### Problem details
Print exactly the lines below between the line holding "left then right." and the line holding "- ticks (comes", inclusive, and nothing more.

******************************

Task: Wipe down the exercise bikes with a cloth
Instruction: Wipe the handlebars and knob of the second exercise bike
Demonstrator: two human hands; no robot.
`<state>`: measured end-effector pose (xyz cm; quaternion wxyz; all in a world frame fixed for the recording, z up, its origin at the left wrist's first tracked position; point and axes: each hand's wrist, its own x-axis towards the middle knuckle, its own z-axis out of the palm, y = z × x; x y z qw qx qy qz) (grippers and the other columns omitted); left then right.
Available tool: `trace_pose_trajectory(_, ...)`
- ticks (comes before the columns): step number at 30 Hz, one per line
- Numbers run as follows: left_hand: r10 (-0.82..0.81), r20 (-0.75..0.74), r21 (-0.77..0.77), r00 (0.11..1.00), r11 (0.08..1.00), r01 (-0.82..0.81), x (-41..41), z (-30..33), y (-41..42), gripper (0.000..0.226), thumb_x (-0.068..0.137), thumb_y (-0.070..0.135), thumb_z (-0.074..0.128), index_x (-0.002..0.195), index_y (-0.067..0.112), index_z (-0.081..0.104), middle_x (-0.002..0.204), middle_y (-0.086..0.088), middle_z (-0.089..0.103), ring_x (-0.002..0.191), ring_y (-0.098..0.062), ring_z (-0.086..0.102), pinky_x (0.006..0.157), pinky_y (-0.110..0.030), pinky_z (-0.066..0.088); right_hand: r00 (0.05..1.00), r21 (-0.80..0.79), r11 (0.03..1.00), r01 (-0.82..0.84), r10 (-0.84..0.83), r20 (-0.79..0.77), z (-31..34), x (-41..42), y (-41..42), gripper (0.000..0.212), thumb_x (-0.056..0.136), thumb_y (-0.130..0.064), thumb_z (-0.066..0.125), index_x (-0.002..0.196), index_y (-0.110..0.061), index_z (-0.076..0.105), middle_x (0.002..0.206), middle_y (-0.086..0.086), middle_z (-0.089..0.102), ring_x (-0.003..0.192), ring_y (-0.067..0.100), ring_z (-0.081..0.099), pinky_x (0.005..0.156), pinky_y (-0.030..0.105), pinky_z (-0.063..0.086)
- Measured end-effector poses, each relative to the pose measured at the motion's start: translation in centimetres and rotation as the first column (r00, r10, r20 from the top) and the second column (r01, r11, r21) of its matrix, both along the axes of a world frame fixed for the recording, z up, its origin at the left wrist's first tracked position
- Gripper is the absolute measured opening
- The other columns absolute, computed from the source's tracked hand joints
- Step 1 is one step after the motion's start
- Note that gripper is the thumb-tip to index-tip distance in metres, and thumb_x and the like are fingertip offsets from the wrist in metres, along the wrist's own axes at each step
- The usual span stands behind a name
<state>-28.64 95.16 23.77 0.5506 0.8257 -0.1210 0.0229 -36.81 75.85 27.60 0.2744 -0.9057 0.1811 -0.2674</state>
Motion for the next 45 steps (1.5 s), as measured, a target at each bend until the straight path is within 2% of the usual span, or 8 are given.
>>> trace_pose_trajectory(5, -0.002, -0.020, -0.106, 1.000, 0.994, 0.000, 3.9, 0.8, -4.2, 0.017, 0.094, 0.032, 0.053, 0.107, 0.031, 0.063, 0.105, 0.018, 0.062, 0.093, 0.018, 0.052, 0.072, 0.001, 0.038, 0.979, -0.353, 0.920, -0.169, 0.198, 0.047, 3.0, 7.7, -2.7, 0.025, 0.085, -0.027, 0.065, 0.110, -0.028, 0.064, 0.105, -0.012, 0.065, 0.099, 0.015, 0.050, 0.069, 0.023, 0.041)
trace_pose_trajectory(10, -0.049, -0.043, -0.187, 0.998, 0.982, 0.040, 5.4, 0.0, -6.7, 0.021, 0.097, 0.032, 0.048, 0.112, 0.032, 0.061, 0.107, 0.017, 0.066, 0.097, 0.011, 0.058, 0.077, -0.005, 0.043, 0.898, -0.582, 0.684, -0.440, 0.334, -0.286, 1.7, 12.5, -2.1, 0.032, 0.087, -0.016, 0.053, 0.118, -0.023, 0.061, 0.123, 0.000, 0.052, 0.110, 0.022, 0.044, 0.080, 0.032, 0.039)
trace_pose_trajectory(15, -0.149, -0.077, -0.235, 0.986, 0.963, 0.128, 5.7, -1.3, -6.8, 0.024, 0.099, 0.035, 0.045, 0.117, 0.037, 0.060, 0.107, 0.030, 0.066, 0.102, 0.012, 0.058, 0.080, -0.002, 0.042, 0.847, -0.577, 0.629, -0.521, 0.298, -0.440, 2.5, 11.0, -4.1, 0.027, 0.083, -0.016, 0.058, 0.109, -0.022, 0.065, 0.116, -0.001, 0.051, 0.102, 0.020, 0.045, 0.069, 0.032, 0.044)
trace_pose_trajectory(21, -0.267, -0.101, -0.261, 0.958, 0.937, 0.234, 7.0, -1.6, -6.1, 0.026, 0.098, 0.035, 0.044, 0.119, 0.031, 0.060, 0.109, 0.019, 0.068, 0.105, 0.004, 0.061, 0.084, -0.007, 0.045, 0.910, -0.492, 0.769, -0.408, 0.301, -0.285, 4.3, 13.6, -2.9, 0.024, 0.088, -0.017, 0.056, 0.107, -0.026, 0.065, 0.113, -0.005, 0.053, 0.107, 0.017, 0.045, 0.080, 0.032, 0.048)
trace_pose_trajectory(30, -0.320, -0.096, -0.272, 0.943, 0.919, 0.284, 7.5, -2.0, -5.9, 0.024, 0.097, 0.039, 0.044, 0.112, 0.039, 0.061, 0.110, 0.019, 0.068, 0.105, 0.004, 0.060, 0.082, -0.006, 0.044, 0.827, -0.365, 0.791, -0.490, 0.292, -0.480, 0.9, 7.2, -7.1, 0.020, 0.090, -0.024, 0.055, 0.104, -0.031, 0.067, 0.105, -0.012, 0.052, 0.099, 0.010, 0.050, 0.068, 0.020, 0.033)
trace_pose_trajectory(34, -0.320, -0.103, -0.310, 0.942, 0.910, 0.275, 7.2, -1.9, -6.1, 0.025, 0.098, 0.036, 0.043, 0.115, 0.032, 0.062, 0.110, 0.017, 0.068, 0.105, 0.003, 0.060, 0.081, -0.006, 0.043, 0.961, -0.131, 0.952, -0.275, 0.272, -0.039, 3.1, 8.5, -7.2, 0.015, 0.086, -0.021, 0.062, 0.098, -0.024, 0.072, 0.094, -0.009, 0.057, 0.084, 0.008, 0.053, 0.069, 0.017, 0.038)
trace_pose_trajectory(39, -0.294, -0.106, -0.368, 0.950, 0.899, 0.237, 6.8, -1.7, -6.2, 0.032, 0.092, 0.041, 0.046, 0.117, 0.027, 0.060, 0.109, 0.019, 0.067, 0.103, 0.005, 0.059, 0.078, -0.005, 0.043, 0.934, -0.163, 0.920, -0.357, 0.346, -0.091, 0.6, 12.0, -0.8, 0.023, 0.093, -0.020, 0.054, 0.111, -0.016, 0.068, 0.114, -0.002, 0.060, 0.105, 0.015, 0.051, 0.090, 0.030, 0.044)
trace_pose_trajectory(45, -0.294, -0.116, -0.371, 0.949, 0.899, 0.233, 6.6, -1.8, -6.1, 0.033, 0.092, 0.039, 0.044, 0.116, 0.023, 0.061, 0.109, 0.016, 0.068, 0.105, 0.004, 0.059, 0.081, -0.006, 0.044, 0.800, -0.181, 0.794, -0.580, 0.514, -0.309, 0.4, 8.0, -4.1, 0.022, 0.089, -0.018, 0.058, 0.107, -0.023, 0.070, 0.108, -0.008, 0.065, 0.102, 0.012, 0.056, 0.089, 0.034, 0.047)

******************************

### Answer space
`<state>`: measured end-effector pose (xyz cm; quaternion wxyz; all in a world frame fixed for the recording, z up, its origin at the left wrist's first tracked position; point and axes: each hand's wrist, its own x-axis towards the middle knuckle, its own z-axis out of the palm, y = z × x; x y z qw qx qy qz) (grippers and the other columns omitted); left then right.
Available tool: `trace_pose_trajectory(_, ...)`
- ticks (comes before the columns): step number at 30 Hz, one per line

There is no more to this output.